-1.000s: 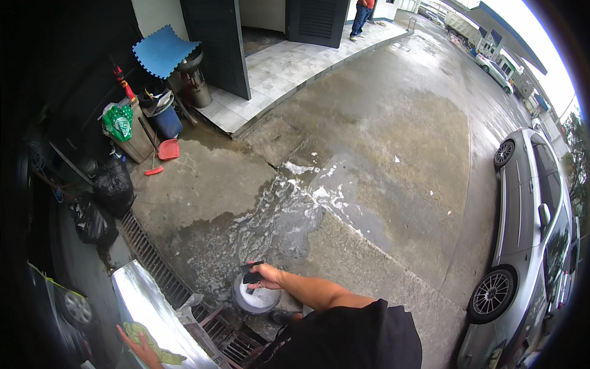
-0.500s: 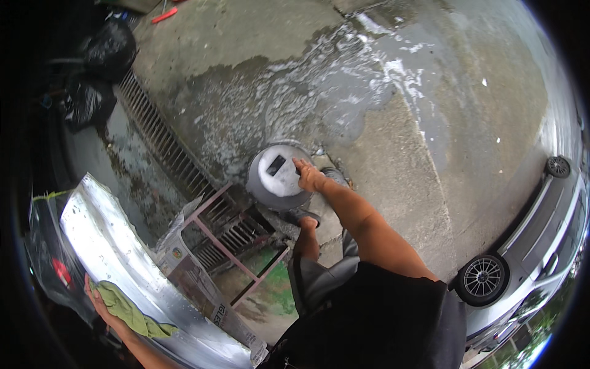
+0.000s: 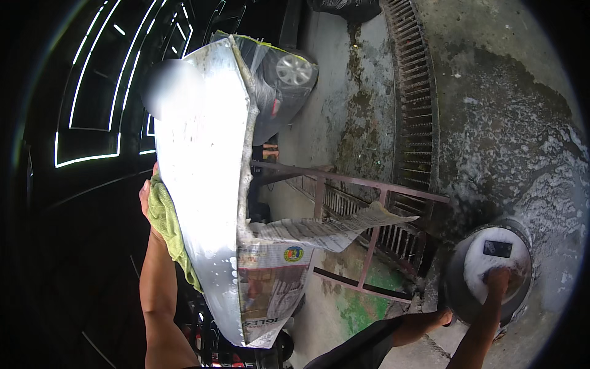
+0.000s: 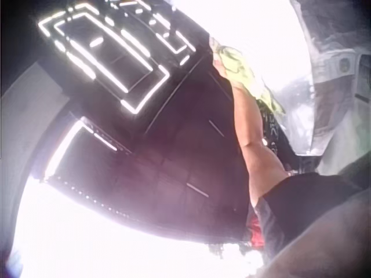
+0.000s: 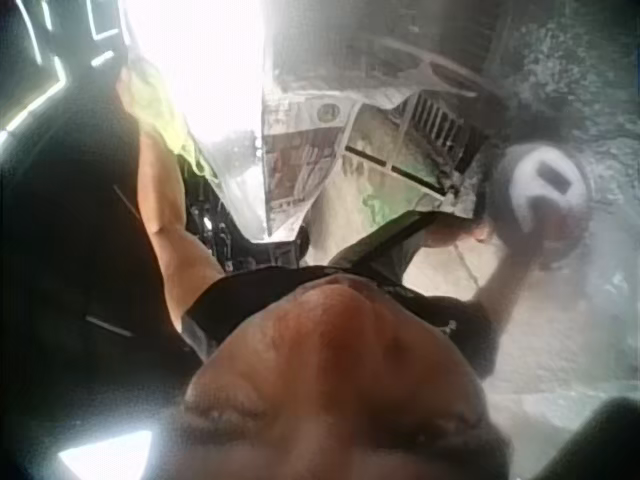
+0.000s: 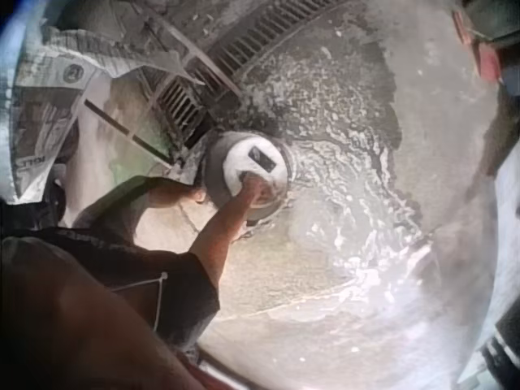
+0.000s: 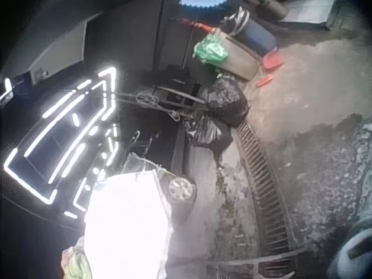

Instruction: The person applies a transparent protective film to a silver car bumper. They use a squeegee to smooth the film and a green cloth to wipe the surface, repeatedly smoothing and wiping different sections of the bumper.

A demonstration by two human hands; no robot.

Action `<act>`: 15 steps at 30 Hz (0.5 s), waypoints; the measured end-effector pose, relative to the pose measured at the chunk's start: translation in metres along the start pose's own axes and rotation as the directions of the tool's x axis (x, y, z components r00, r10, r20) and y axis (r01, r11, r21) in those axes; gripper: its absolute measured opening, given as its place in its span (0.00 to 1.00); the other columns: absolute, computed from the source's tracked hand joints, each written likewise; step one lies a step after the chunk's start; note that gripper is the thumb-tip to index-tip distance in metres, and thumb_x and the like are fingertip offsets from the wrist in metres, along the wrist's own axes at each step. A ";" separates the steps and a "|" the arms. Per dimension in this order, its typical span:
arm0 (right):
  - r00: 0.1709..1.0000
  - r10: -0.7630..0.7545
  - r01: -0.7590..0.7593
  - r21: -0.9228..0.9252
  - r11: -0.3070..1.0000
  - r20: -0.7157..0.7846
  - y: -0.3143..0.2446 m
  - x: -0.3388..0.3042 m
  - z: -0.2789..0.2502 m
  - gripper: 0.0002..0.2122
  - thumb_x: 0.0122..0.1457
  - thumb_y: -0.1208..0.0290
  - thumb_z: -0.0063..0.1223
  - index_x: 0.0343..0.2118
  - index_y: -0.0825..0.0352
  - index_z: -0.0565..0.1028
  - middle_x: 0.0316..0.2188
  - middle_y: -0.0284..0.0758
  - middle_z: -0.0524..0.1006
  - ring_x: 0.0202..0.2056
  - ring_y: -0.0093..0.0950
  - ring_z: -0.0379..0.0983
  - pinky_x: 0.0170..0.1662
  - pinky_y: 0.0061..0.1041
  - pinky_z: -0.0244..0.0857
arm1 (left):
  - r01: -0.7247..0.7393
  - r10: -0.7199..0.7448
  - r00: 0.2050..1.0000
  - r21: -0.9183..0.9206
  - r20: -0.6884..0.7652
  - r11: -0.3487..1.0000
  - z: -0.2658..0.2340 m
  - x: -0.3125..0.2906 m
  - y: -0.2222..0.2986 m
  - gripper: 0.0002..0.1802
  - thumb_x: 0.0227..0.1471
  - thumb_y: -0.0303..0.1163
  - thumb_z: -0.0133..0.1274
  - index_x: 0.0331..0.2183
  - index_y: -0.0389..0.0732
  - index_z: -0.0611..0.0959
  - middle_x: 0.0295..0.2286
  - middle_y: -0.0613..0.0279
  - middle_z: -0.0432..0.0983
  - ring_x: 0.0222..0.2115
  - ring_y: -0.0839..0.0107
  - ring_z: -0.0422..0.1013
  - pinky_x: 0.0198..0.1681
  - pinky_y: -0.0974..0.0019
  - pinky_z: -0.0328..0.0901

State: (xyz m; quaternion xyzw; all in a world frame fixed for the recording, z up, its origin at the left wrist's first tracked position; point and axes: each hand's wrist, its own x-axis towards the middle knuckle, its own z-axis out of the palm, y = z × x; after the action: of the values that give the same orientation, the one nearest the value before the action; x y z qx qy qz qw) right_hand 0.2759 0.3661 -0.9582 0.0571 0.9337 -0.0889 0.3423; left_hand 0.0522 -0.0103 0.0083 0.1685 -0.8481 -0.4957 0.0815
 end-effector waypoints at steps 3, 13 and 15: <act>0.902 0.090 0.147 0.495 0.856 -0.422 0.077 0.111 -0.028 0.25 0.66 0.60 0.54 0.63 0.66 0.71 0.42 0.43 0.79 0.37 0.42 0.75 0.45 0.46 0.71 | -0.197 0.202 0.979 -0.106 0.030 0.975 0.028 0.014 -0.040 0.41 0.60 0.54 0.53 0.65 0.38 0.68 0.58 0.52 0.72 0.59 0.59 0.69 0.64 0.55 0.64; 0.993 -0.064 0.066 0.917 -0.394 -0.099 -0.153 -0.271 -0.499 0.30 0.75 0.57 0.43 0.77 0.56 0.53 0.73 0.37 0.58 0.69 0.35 0.59 0.66 0.40 0.62 | -0.079 0.064 0.994 0.187 0.089 0.979 -0.011 -0.008 -0.007 0.37 0.61 0.46 0.53 0.64 0.34 0.70 0.55 0.55 0.72 0.54 0.68 0.68 0.61 0.67 0.59; 0.933 -0.098 0.281 0.871 -0.402 -0.346 -0.196 -0.312 -0.594 0.33 0.70 0.75 0.40 0.77 0.58 0.49 0.75 0.40 0.54 0.70 0.33 0.58 0.68 0.34 0.61 | -0.131 0.100 0.986 0.246 0.136 0.960 -0.009 0.004 -0.007 0.35 0.58 0.38 0.51 0.64 0.34 0.71 0.56 0.53 0.71 0.58 0.64 0.65 0.65 0.63 0.55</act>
State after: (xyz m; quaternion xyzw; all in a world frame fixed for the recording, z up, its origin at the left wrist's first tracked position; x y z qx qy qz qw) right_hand 0.1057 0.2821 -0.2853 0.1536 0.4641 -0.8694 0.0715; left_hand 0.0526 -0.0218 0.0066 0.0972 -0.9164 -0.3867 0.0361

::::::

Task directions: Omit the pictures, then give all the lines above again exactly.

Response area:
-1.000s: 
-0.500s: 
+0.000s: 
+0.000s: 
+0.000s: 
+0.000s: 
+0.000s: 

Instruction: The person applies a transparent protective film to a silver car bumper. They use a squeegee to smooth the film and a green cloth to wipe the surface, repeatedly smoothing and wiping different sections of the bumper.

A demonstration by two human hands; no robot.

Action `<act>`: 15 steps at 30 Hz (0.5 s), waypoints; the measured end-effector pose, relative to the pose measured at the chunk's start: translation in metres along the start pose's own axes and rotation as the directions of the tool's x axis (x, y, z components r00, r10, r20) and y axis (r01, r11, r21) in those axes; gripper: its absolute measured opening, given as its place in its span (0.00 to 1.00); the other columns: absolute, computed from the source's tracked hand joints, each written likewise; step one lies a step after the chunk's start; note that gripper is the thumb-tip to index-tip distance in metres, and thumb_x and the like are fingertip offsets from the wrist in metres, along the wrist's own axes at each step. A ";" separates the steps and a "|" the arms. Per dimension in this order, its typical span:
arm0 (right):
  - r00: 0.1709..1.0000
  - r10: -0.7630..0.7545
  - r01: -0.7590..0.7593
  - r21: -0.9228..0.9252
  - r11: -0.3070..1.0000
  - r20: -0.7157..0.7846
  - y: -0.3143..0.2446 m
  - x: -0.3388..0.3042 m
  - z: -0.2789..0.2502 m
  - gripper: 0.0002..0.2122
  - thumb_x: 0.0122..0.1457
  - thumb_y: -0.1208..0.0290
  - thumb_z: -0.0063..0.1223
  - index_x: 0.0343..0.2118
  - index_y: -0.0825..0.0352
  - index_z: -0.0565..0.1028
  - middle_x: 0.0316..0.2188
  - middle_y: -0.0284..0.0758
  - middle_z: -0.0524..0.1006
  - ring_x: 0.0202..0.2056
  - ring_y: -0.0093..0.0950
  - ring_z: -0.0379..0.0983
  - pinky_x: 0.0170..0.1662
  - pinky_y: 0.0061..0.1041
  - pinky_z: -0.0244..0.0857
arm1 (left):
  - r01: -0.7247..0.7393
  - r10: -0.7199..0.7448
  - r00: 0.2050..1.0000
  - r21: -0.9183..0.9206
  - r20: -0.6884..0.7652
  - r11: -0.3487..1.0000
  - z: -0.2658..0.2340 m
  - x: -0.3125..0.2906 m
  - y: -0.2222..0.2986 m
  - gripper: 0.0002..0.1802
  - thumb_x: 0.0227..0.1471
  - thumb_y: -0.0303..0.1163
  - thumb_z: -0.0133..0.1274
  - index_x: 0.0331..0.2183
  - index_y: -0.0389..0.0732
  - index_z: -0.0611..0.0959
  - middle_x: 0.0295..0.2286
  - middle_y: -0.0613..0.0279
  - middle_z: -0.0432..0.0983
  - ring_x: 0.0222..0.2115
  - ring_y: -0.0839..0.0107
  - ring_z: -0.0422..0.1013
  - pinky_x: 0.0198..0.1681
  - pinky_y: -0.0974..0.0019
  - pinky_z: -0.0328..0.0901

State: (xyz m; quaternion xyzw; all in a world frame fixed for the recording, z up, its origin at the left wrist's first tracked position; point and axes: each hand's wrist, its own x-axis towards the middle knuckle, its own z-axis out of the palm, y = z × x; after the action: of the values that give the same orientation, the one nearest the value before the action; x y z qx qy qz qw) right_hand 0.2759 0.3661 -0.9582 0.0571 0.9337 -0.0889 0.3423; left_hand 0.0522 -0.0103 0.0083 0.1685 -0.8481 -0.4957 0.0815
 end-effector waypoints at steps 3, 13 and 15: <act>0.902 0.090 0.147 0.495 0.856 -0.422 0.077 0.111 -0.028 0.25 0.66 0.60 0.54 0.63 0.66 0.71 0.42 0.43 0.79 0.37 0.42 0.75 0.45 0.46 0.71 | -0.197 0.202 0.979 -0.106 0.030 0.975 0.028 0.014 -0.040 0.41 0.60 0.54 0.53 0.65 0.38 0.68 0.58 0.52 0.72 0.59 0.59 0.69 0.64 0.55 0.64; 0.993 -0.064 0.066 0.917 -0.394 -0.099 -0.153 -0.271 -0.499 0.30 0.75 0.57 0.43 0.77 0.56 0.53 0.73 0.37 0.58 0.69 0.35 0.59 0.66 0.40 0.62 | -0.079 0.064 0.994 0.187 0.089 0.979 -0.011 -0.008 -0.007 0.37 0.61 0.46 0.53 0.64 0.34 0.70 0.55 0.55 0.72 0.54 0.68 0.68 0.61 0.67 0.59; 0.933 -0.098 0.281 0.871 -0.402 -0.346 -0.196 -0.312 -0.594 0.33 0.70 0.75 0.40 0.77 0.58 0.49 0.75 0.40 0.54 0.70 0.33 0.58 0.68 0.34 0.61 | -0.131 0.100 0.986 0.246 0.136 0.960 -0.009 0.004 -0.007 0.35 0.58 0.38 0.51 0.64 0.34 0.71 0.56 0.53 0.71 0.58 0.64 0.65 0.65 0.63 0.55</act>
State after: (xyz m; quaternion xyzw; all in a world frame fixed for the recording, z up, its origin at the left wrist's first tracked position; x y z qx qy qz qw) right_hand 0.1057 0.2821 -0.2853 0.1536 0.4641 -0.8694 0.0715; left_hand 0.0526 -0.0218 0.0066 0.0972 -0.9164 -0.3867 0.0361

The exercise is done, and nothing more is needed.